The Myth of the Lord Jesus Christ and How It Grew
Amazon

Dr. Forbes argues that “The Lord Jesus Christ is a totally imaginary figure that evolved from a real man named Jesus. The myth evolved by steps, each step a logical attempt to cope with circumstances in its time.”

This book is a great introductory text for those who are unaware of how the Bible evolved over the first four centuries of the Christian movement (which didn’t even become a “Christian” movement until many decades after the death of the real person upon whom the myth is based). Dr. Forbes presents his own theory of the life, death, and legacy of Jesus. In so doing, he gives a thorough overview of what modern scholarship has to say about the early Christian church and the development of its various writings. Dr. Forbes argues that the Bible is valuable as a collection of pieces of literature, each representative of some time within which that piece of the legend developed. Viewed in this fashion, Dr. Forbes is able to construct a totally logical story of just how a rather insignificant “faith healer” of his day gradually evolved into the supreme religious symbol for roughly 2 billion people. This story needs to be told, and told and told again, in order to combat the disinformation that is inherent in the beliefs of Christians about Jesus. Otherwise, the real truth about Jesus will be buried underneath the legend, which was cast into stone centuries after his death.

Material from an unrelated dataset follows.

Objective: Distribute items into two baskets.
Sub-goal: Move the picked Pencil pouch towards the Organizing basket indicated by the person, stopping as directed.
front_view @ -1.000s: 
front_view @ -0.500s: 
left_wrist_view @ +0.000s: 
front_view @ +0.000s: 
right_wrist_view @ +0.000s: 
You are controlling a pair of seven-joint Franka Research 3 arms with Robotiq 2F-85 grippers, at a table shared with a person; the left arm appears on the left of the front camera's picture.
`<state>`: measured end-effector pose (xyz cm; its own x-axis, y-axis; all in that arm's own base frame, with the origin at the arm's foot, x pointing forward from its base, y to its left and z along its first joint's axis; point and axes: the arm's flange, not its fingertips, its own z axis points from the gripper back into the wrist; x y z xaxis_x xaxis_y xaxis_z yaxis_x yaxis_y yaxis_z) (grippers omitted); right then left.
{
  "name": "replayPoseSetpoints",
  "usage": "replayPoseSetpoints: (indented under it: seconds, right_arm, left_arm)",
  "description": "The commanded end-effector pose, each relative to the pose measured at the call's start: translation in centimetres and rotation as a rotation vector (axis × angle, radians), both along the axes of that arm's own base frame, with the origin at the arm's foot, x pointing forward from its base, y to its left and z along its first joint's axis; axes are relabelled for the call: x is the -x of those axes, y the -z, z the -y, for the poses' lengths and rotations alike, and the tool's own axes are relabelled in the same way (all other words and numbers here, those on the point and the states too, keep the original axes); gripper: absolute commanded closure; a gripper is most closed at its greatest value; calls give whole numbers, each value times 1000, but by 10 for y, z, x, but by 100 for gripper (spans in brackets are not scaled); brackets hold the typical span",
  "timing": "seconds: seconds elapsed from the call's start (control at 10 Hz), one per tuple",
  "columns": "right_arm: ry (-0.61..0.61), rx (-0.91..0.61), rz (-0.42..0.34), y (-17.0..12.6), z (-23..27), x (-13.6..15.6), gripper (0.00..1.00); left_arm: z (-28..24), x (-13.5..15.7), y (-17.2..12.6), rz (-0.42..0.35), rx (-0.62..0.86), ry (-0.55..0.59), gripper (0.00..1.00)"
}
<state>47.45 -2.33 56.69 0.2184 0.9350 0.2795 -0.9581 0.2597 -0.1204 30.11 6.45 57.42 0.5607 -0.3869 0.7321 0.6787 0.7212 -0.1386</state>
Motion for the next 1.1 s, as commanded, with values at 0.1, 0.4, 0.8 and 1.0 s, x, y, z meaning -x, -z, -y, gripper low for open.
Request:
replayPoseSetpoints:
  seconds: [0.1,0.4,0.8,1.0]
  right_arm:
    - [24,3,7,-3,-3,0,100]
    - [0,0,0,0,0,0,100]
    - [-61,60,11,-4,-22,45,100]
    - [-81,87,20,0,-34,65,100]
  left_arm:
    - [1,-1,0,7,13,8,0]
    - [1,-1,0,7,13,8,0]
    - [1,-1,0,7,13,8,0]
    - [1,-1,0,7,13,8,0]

This is another in a long series of Book-of-the-Month selections that have focused on various theories about the life and death of Jesus, his immediate family (i.e., James), and his possible “real life” models (i.e., the figure of Judah from the Dead Sea Scrolls). While this month’s selection is an excellent choice as an introductory text, if you desire to explore this subject in greater depth, and with more qualified scholars, you will necessarily need to add some additional materials to your reading list. In addition to this book, I would also consider purchasing:

  • James the Brother of Jesus by Robert Eisenman. In a profound and provocative work of scholarly detection, Professor Robert Eisenman establishes James–a figure marginalized in the New Testament–as the leader of all opposition groups in the Jerusalem of his day and spiritual heir–rather than Peter–to his famous brother, Jesus.
  • The First Messiah : Investigating the Savior Before Jesus by Michael Owen Wise. In this book, renowned Dead Sea Scrolls scholar Michael O. Wise brings to light the life of Judah, a forgotten prophet who predated Jesus as a messianic figure by a century and has had a profound impact on the course of Christianity and Western civilization. Unlike Jesus, Judah left behind a personal testament, in his own words, of his relationship with God.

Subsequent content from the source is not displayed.